ACTION ITEM: For this exercise, reproduce the entries below exactly, but only from the line containing "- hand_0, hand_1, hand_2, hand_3" through the line containing "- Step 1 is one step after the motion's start", both included.

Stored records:
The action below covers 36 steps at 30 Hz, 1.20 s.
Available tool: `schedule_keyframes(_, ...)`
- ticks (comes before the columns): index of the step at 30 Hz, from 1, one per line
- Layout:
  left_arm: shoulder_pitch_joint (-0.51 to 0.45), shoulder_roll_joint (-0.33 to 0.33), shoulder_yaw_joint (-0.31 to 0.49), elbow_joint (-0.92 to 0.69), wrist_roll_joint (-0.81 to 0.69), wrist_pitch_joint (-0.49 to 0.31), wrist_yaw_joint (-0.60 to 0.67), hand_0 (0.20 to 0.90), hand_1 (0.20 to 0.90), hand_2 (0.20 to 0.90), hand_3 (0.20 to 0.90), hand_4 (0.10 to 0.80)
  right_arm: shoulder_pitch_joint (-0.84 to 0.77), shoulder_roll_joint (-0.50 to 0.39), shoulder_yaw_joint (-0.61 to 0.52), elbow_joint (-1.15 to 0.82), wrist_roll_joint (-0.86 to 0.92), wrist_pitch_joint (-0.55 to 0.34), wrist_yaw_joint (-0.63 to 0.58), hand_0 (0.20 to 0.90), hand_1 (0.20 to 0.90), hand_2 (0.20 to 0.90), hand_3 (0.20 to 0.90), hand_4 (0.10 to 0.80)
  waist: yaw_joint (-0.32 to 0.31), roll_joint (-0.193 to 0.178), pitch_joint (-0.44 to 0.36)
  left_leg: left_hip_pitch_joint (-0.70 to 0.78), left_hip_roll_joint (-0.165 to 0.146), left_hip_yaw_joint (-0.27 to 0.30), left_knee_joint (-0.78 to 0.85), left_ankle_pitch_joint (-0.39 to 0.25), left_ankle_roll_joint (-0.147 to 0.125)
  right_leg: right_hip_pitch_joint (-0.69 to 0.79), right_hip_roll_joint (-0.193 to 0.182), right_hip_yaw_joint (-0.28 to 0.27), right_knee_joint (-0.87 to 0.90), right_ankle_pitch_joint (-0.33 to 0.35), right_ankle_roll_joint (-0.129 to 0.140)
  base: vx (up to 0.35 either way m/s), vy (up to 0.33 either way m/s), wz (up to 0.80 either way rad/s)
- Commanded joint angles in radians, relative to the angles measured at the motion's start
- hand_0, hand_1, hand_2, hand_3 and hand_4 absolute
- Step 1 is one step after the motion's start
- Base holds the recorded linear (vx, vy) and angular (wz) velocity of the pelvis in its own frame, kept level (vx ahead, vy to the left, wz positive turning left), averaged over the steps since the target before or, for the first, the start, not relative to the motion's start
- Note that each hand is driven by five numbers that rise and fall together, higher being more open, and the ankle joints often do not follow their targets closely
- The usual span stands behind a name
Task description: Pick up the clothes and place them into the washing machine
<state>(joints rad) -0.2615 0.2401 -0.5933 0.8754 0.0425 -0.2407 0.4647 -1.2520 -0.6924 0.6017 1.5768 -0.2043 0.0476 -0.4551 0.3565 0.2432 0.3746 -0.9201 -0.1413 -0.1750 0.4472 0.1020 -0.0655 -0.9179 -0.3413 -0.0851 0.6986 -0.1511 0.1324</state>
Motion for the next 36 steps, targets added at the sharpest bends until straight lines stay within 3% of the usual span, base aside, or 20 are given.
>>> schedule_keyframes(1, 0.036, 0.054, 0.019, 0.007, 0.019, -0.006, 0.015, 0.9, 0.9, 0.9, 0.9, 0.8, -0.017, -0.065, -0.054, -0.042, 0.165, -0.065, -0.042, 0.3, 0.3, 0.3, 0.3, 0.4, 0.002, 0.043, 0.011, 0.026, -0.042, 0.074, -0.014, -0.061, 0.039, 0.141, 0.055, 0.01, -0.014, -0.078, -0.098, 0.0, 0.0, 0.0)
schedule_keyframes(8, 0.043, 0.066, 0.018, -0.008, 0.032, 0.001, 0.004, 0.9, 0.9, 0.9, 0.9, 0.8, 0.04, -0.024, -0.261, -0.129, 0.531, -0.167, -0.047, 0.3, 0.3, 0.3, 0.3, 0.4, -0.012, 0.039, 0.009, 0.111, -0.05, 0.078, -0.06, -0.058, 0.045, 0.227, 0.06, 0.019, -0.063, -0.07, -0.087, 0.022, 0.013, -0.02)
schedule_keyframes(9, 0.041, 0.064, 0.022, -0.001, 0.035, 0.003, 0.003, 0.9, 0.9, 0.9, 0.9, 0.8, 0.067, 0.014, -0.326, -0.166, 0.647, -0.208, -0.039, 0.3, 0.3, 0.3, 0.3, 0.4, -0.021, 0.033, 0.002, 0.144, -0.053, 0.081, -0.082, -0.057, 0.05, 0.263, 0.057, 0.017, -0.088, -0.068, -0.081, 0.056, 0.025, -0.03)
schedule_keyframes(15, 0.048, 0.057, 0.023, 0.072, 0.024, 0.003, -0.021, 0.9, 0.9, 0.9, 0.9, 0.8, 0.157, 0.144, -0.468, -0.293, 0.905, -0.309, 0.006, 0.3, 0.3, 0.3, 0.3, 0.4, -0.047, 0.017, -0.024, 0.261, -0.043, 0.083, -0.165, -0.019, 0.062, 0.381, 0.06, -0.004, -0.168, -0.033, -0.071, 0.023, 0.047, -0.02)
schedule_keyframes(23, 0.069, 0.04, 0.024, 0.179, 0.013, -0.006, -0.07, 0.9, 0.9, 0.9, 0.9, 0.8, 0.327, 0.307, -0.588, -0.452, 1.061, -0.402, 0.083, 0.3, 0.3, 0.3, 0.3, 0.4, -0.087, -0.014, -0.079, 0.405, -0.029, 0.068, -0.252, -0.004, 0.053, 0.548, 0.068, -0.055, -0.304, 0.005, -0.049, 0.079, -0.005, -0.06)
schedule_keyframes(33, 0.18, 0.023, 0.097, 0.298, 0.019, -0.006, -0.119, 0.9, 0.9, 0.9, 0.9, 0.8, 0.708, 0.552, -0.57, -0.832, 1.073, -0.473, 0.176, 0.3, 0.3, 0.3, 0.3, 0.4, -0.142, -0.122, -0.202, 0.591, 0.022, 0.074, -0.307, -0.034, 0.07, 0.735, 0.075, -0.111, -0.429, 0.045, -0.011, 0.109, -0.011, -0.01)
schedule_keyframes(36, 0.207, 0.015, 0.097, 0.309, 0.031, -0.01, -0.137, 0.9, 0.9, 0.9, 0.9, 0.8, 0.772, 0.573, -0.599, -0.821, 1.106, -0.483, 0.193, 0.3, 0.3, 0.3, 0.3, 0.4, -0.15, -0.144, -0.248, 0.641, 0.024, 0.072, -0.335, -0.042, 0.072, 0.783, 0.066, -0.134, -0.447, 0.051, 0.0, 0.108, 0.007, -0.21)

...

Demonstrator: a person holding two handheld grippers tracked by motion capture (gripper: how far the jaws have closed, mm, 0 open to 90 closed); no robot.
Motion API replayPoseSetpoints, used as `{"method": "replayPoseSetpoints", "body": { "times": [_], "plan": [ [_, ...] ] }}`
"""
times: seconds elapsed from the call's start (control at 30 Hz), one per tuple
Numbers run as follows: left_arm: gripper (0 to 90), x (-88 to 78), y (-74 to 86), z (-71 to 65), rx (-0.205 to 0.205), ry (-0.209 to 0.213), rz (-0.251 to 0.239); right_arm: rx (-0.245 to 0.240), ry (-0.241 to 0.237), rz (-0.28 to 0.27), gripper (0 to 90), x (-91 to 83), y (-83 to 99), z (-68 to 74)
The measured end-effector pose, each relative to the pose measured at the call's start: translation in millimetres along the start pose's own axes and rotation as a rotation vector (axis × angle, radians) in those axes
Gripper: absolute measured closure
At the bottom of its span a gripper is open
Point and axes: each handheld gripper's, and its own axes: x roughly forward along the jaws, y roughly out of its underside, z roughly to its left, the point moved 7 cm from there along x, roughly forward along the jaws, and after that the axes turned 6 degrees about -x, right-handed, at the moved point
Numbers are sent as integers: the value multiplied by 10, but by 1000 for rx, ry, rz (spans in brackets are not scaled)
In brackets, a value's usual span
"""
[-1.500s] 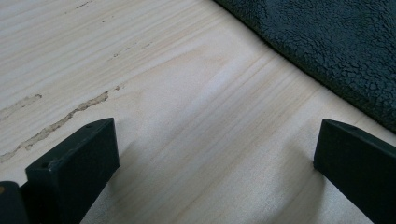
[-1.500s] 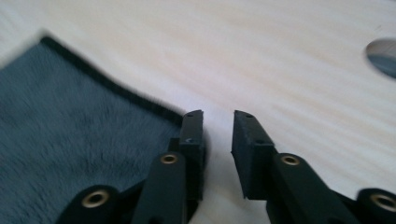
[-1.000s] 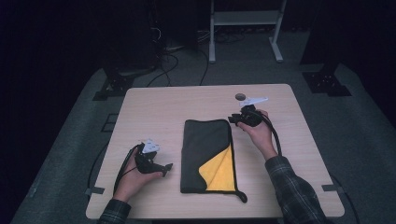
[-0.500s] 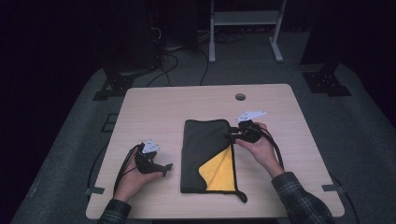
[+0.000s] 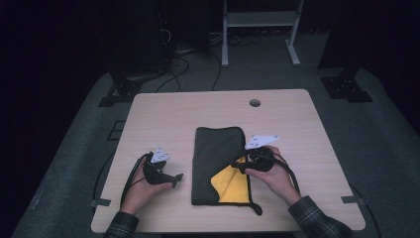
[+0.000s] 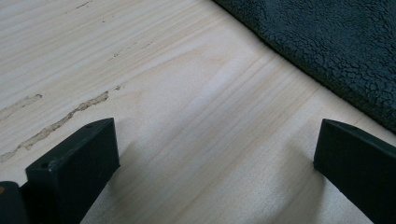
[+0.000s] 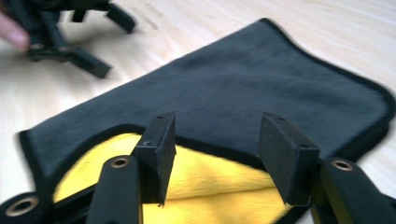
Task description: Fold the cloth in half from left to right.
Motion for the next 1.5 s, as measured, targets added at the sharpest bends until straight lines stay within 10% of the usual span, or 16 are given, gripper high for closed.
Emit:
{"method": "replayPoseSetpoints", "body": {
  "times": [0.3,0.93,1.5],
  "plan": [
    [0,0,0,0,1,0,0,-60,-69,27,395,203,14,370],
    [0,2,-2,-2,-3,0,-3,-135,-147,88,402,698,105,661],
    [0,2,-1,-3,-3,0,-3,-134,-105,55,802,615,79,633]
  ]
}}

COMPLETED TASK:
- hand_0, hand_1, hand_2, hand_3 and hand_4 absolute
- Step 1 is one step after the motion's start

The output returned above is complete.